WORK INSTRUCTIONS ->
Leave the images aside and copy out the whole listing, exact to the word.

***** SOURCE DATA

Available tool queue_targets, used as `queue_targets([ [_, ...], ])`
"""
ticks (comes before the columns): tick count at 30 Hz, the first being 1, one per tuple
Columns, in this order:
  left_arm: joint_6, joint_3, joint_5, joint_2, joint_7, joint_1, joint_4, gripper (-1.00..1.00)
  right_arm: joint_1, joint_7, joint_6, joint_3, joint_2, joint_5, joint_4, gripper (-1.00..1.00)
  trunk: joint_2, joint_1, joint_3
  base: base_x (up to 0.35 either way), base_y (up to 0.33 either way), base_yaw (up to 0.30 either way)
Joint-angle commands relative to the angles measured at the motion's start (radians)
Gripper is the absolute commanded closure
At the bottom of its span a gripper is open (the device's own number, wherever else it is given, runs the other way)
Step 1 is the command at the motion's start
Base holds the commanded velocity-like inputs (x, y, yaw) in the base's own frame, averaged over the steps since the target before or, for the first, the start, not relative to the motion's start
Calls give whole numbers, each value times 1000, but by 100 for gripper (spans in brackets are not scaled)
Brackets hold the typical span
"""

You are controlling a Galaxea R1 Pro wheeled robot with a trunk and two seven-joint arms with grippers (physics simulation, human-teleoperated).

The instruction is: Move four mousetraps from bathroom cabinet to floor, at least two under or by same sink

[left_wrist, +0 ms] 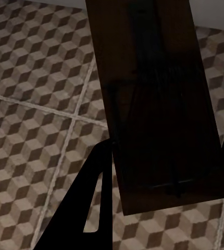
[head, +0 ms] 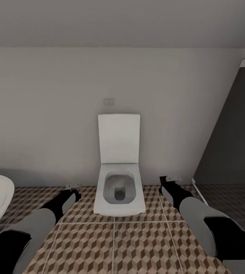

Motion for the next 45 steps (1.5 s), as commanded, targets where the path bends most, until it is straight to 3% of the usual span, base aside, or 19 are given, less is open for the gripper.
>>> queue_targets([
  [1,6,-9,7,1,10,0,-3,100,0,-2,6,2,0,-1,-2,100,-8,4,-4,0,0,0],
  [45,9,-11,6,2,3,0,-1,100,0,-4,12,2,0,-4,7,100,-316,172,-142,0,0,0],
])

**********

WRITTEN REPLY ->
Available tool queue_targets, used as `queue_targets([ [_, ...], ])`
"""
ticks (comes before the columns): tick count at 30 Hz, the first being 1, one per tuple
Columns, in this order:
  left_arm: joint_6, joint_3, joint_5, joint_2, joint_7, joint_1, joint_4, gripper (-1.00..1.00)
  right_arm: joint_1, joint_7, joint_6, joint_3, joint_2, joint_5, joint_4, gripper (-1.00..1.00)
  trunk: joint_2, joint_1, joint_3
  base: base_x (up to 0.35 either way), base_y (up to 0.33 either way), base_yaw (up to 0.30 either way)
Joint-angle commands relative to the angles measured at the motion's start (radians)
Gripper is the absolute commanded closure
At the bottom of its span a gripper is open (the device's own number, wherever else it is given, runs the other way)
Step 1 is the command at the motion's start
Base holds the commanded velocity-like inputs (x, y, yaw) in the base's own frame, averaged over the steps since the target before or, for the first, the start, not relative to the motion's start
Calls give whole numbers, each value times 1000, but by 100 for gripper (spans in brackets are not scaled)
Brackets hold the typical span
"""

You are controlling a Galaxea R1 Pro wheeled robot with a trunk and two seven-joint arms with grippers (physics simulation, human-teleoperated).

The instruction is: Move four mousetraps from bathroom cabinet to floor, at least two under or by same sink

[left_wrist, +0 ms] 
[head, +0 ms] 

Motion for the next 45 steps (1.5 s), as commanded, targets where the path bends most, until it is straight to 3% of the usual span, base aside, or 19 are given, less is open for the gripper.
>>> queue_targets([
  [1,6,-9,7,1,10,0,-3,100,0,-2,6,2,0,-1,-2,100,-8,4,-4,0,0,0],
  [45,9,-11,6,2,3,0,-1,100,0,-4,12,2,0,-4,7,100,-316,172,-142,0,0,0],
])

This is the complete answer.